Removing Plastic covers from Capacitors

I don't belive this at all, in fact I think you will ruin the cap. Is it possible to remove the cover without damaging the cap? We have talked here about capacitor distorsion

http://www.diyaudio.com/forums/showthread.php?s=&threadid=5107

and come to the conclusion that the distortion is very small. It's better to take care of the circuit design instead.
 
Cap Mods

It is very easy to try and will not ruin the cap. You can run a soldering iron across the plastic and peel it right off. Mark the leads for polarity if you do this befor installing cap. I have heared differences from putting damping material on caps. "Maybe this is a little "extreme" for Peranders. It is pretty well accepted that caps sound different even among electrolytics.
 
Peranders,

If you would check my thread: http://www.diyaudio.com/forums/showthread.php?s=&threadid=5903, you would already know that proper combining of materials and structural support, are as important as circuits themselves. It is still only my opinions, but by doing a lot of experimentation in that field I'm more and more certain of that.;)

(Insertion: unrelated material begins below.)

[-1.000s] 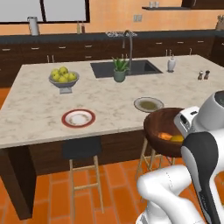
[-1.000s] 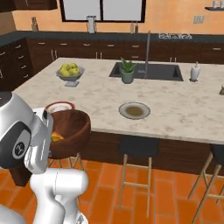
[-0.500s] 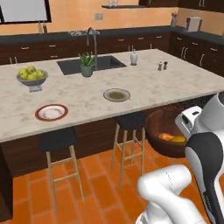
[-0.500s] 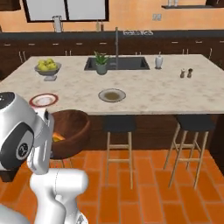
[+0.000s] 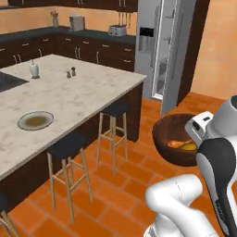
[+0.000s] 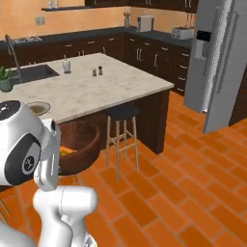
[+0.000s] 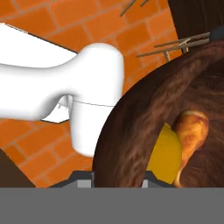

Depending what I placed under my CD-PRO transport I got completely different sound. Sometimes it sounded worse than cheap $100 player, sometimes it was high end sound.

I've also heard that removing plastic covers from electrolytics improves sonics. You got two different materials interacting with ea. other. When you remove one the vibrational properties change and possible change in sound signature could be observed.

I didn't try it yet (I'm using 120 electrolytics in my current amp) and I'm also very reluctant to remove that nice plastic from my 22,000 Cerafine caps.;)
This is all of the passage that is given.